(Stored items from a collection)
-=-=-=-=-
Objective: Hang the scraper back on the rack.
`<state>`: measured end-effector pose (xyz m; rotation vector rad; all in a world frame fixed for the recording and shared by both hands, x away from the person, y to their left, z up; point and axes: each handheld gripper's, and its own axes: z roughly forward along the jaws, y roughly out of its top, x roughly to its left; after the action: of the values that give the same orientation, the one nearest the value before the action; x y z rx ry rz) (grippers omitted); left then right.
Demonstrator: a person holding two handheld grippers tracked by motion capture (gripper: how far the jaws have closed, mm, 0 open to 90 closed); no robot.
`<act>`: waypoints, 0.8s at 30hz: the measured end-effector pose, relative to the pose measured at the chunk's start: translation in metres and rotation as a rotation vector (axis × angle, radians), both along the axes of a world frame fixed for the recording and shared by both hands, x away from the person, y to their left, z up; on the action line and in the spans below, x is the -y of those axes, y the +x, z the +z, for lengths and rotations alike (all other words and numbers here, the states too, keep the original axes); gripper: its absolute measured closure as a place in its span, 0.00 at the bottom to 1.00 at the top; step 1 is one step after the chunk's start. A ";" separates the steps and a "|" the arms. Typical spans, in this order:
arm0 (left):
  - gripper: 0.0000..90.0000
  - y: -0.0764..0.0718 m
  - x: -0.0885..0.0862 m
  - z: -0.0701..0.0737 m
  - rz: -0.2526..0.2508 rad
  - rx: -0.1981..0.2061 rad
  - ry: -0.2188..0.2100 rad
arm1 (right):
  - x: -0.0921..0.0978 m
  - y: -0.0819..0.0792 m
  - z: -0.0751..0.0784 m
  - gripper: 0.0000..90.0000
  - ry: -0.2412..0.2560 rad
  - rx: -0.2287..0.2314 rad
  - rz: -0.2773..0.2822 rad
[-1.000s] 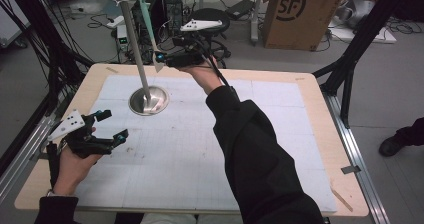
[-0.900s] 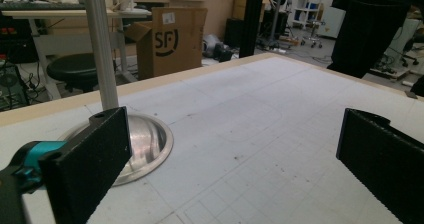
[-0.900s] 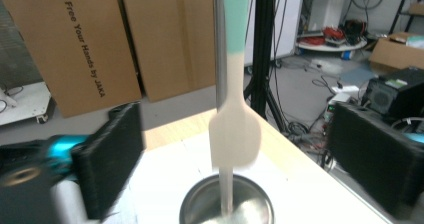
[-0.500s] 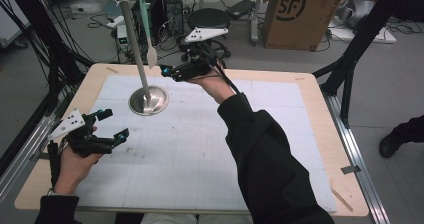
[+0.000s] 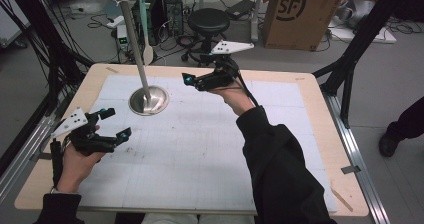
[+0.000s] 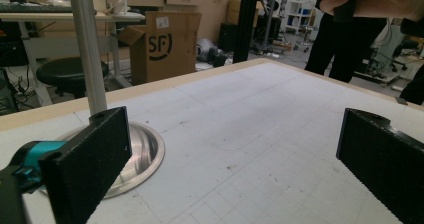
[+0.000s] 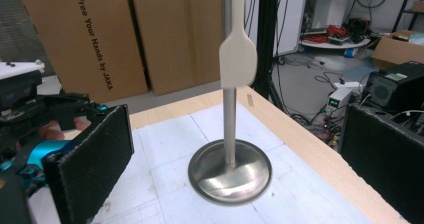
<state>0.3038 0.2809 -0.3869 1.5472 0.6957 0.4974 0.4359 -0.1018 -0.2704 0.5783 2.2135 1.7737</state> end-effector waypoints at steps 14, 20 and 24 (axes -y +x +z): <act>0.02 0.002 0.004 0.000 -0.008 -0.005 -0.002 | 0.048 -0.023 -0.029 0.00 0.020 -0.005 -0.048; 0.02 0.004 0.008 -0.001 -0.016 -0.008 0.001 | 0.072 -0.033 -0.043 0.00 0.025 -0.015 -0.075; 0.02 0.005 0.009 -0.002 -0.018 -0.011 0.004 | 0.087 -0.039 -0.055 0.00 0.026 -0.024 -0.101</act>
<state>0.3089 0.2717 -0.3884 1.5598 0.6886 0.4771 0.3967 -0.1887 -0.3258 0.7074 2.1401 1.7557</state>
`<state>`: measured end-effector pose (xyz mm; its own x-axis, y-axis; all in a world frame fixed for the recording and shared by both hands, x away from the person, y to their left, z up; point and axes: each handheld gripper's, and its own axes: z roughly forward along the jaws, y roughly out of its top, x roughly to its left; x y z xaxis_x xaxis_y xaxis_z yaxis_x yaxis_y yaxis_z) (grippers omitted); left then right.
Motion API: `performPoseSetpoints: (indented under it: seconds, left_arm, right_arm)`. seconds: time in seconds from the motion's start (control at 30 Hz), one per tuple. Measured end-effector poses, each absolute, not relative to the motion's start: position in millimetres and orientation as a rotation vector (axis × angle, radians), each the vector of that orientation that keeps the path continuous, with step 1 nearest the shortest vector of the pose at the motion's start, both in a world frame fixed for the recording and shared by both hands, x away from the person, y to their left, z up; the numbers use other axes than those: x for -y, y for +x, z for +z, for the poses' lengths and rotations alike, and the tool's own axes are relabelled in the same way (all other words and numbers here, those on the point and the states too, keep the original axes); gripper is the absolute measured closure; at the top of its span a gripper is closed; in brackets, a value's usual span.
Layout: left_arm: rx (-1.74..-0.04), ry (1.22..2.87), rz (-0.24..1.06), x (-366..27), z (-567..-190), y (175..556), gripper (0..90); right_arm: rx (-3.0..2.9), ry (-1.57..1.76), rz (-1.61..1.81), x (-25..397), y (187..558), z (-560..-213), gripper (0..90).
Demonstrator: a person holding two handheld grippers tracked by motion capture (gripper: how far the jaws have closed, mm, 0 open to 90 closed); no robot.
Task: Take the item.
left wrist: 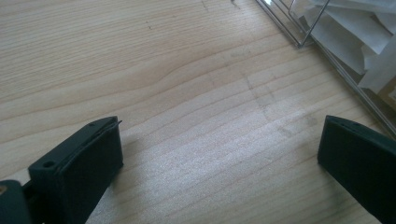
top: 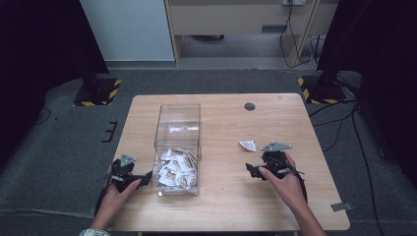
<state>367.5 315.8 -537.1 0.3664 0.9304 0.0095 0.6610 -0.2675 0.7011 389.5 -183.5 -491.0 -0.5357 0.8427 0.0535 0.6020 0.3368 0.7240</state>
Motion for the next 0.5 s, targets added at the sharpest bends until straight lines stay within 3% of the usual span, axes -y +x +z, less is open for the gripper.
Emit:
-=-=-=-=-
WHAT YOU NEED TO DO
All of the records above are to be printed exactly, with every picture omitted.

ANSWER SECTION
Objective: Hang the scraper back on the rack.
`<state>`: measured end-effector pose (xyz m; rotation vector rad; all in a world frame fixed for the recording and shared by both hands, x away from the person, y to their left, z up; point and axes: each handheld gripper's, and its own axes: z roughly forward along the jaws, y roughly out of its top, x roughly to its left; after the action: of the values that give the same orientation, the one nearest the value before the action; x y z rx ry rz) (grippers omitted); left then right.
Demonstrator: a person holding two handheld grippers tracked by motion capture (gripper: how far the jaws have closed, mm, 0 open to 90 closed); no robot.
`<act>`: waypoints, 0.8s at 30hz: the measured end-effector pose, relative to the pose measured at the chunk's start: translation in metres and rotation as a rotation vector (axis × angle, radians), both along the axes of a world frame fixed for the recording and shared by both hands, x away from the person, y to their left, z up; on the action line and in the spans below, x is the -y of those axes, y the +x, z the +z, for lengths and rotations alike (all other words and numbers here, the states too, keep the original axes); gripper: its absolute measured closure as a place in its span, 0.00 at the bottom to 1.00 at the top; step 1 is one step after the chunk's start. A ";" separates the steps and a "|" the arms. Typical spans, in this order:
arm0 (left):
  - gripper: 0.0000..90.0000
  - y: -0.0764..0.0718 m
  - x: -0.0885..0.0862 m
  - z: -0.0701..0.0737 m
  - rz: -0.2526..0.2508 rad
  - rx: -0.1981..0.2061 rad
  - ry: -0.2188..0.2100 rad
arm1 (right):
  - x: -0.0921..0.0978 m
  - y: -0.0819..0.0792 m
  - z: -0.0751..0.0784 m
  - gripper: 0.0000..90.0000
  - ry: -0.2412..0.2560 rad
  - rx: -0.2287..0.2314 rad
  - rz: -0.2773..0.2822 rad
[-1.000s] 
[-0.900s] 
[-0.900s] 
[-0.500s] 
[+0.000s] 
[+0.000s] 
[+0.000s] 
<state>0.3038 0.2809 -0.3869 1.5472 0.6957 0.4974 0.4359 -0.1018 -0.2704 0.5783 2.2135 1.7737</state> end-effector waypoints at steps 14, 20 and 24 (axes -y +x +z): <act>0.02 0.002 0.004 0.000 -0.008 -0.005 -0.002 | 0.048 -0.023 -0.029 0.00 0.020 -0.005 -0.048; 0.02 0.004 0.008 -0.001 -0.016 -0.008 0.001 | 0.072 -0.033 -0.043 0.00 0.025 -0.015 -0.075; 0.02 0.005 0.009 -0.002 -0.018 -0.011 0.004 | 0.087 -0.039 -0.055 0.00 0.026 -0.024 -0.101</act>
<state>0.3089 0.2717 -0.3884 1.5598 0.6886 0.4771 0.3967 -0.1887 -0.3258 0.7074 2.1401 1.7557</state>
`<state>`: measured end-effector pose (xyz mm; its own x-axis, y-axis; all in a world frame fixed for the recording and shared by both hands, x away from the person, y to their left, z up; point and axes: each handheld gripper's, and its own axes: z roughly forward along the jaws, y roughly out of its top, x roughly to its left; x y z xaxis_x xaxis_y xaxis_z yaxis_x yaxis_y yaxis_z) (grippers omitted); left then right.
Motion API: `performPoseSetpoints: (indented under it: seconds, left_arm, right_arm)`. seconds: time in seconds from the motion's start (control at 30 Hz), one per tuple. Measured end-effector poses, each absolute, not relative to the motion's start: position in millimetres and orientation as a rotation vector (axis × angle, radians), each the vector of that orientation that keeps the path continuous, with step 1 nearest the shortest vector of the pose at the motion's start, both in a world frame fixed for the recording and shared by both hands, x away from the person, y to their left, z up; the numbers use other axes than those: x for -y, y for +x, z for +z, for the poses' lengths and rotations alike, and the tool's own axes are relabelled in the same way (all other words and numbers here, those on the point and the states too, keep the original axes); gripper is the absolute measured closure; at the top of its span a gripper is closed; in brackets, a value's usual span.
Layout: left_arm: rx (-1.74..-0.04), ry (1.22..2.87), rz (-0.24..1.06), x (-366..27), z (-567..-190), y (175..556), gripper (0..90); right_arm: rx (-3.0..2.9), ry (-1.57..1.76), rz (-1.61..1.81), x (-25..397), y (187..558), z (-560..-213), gripper (0..90).
Demonstrator: a person holding two handheld grippers tracked by motion capture (gripper: how far the jaws have closed, mm, 0 open to 90 closed); no robot.
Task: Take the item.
left wrist: 
top: 
<state>367.5 315.8 -537.1 0.3664 0.9304 0.0095 0.6610 -0.2675 0.7011 389.5 -183.5 -491.0 -0.5357 0.8427 0.0535 0.6020 0.3368 0.7240</state>
Motion for the next 0.5 s, targets added at the sharpest bends until straight lines stay within 3% of the usual span, axes -y +x +z, less is open for the gripper.
Emit:

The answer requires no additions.